However, some of the most quaint Tuscan villages actually share a long and violent history involving bloody battles, deep deceptions and frightening feuds that spanned centuries.
Some of these battles have become stuff of legend, none more than those depicted in the great works by Vasari in the Salone de’ Cinquecento in Florence’s historic Palazzo Vecchio, such as in the Battle of Marciano.
The biggest feuds were arguably between the Guelphs and Ghibellines, which became all the more legendary due to being referenced in Dante’s Divine Comedy.

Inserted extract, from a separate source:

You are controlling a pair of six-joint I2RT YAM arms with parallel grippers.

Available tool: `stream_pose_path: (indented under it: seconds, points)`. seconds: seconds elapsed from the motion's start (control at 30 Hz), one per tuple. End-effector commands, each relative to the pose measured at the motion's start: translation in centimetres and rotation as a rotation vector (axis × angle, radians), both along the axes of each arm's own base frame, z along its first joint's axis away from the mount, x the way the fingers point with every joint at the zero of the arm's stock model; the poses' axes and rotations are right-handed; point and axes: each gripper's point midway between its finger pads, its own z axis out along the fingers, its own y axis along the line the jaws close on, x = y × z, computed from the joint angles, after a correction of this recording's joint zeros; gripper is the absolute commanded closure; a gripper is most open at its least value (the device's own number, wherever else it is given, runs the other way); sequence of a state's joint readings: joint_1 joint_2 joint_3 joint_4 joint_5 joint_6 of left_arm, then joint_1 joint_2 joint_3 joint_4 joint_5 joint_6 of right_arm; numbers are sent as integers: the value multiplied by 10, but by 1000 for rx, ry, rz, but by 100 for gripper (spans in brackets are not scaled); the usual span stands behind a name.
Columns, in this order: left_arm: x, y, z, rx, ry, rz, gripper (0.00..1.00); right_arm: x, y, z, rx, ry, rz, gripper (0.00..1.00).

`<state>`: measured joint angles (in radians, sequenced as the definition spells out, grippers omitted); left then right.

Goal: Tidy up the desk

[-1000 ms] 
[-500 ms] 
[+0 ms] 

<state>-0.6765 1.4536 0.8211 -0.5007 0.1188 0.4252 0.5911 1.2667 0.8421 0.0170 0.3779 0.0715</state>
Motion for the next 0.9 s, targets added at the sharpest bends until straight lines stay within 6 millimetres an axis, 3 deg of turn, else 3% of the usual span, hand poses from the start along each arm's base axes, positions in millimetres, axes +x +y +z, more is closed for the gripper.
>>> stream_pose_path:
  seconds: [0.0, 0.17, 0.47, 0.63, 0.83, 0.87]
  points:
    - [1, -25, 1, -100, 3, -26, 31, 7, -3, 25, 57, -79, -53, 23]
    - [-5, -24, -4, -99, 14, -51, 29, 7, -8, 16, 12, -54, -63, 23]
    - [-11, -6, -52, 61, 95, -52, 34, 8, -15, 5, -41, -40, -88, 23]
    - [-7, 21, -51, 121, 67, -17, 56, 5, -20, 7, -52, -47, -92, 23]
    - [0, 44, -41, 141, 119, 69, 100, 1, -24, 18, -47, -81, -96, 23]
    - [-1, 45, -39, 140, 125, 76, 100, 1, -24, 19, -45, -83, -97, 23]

In one particularly gory battle, held in Tuscany in September 1260, the two parties warred to support of the battle between the Pope and the Holy Roman Empire respectively.
Or so the (official) story goes.
Local histories tell a slightly different tale of personal treacheries, rivalries and ongoing hostility between the two factions. The Guelphs were the traditional holders of the Florentine territory, whilst the Ghibellines oversaw Siena. When they managed to overthrow the Guelphs from Florence in 1258, it started a massive ongoing feud.
After two years of conflict, an army of 35,000 Florentine soldiers and their allies from San Gimignano, Volterra, Lucca, Prato, Bologna, Orvieto, San Miniato, and Colle Val d’Elsa headed off towards Siena. There, they found some 20,000 Siena-sided troops awaiting them, including many from Sicily and even a German contingent under the care of King Manfred of Sicily.
On the Tuscan hillsides just outside of Siena, war raged. Despite being greater in number, the Florentine force proved not enough to defeat their opponents and after a full day of attacks and counterattacks, it was one great act of betrayal that led to the end of the bloodshed.
Bocca degli Abati, whilst fighting on the Florence side, turned out to be a true Ghibelline.
In days before military uniforms were clear markers of which side you were on, the flag bearer of each side delineated the battle line. Bocca degli Abati walked up to the Florentine flag bearer and with one swift swing of his sword, cut off his hand. With the flag falling, confusion befell the Florentine troops at the loss of their standard.
Seeing the Florentines in panic, the Guelphs seized upon the Florentines. In the end, some 15,000 men lost their lives. Siena gained significant stronghold in the wake of this bloody day, however it was usually the Florentines who claimed victory and indeed eventually Siena was incorporated into Florentine land.
As to Dante, he was a Guelph. Having read an account of the battle written by Florentine merchant and historian Giovanni Villani, he included reference to Bocca degli Abati in the Divine Comedy (keep in mind that ‘bocca’ is also the Italian word for ‘mouth’):
When someone yelled: “What the devil’s eating you,
Bocca? Isn’t it enough to chatter away
With your jaws? Do you have to bark too?”
“So!” I exclaimed. “Now there’s no need for you to say
Anything, you wicked traitor! Now I can expose
The shameful truth about you to the light of day!”
Ever one to judge, Dante even placed Farinata, a Ghibelline commander, in his hell for the apparently horrendous heresy of following the philosophy of Epicurious.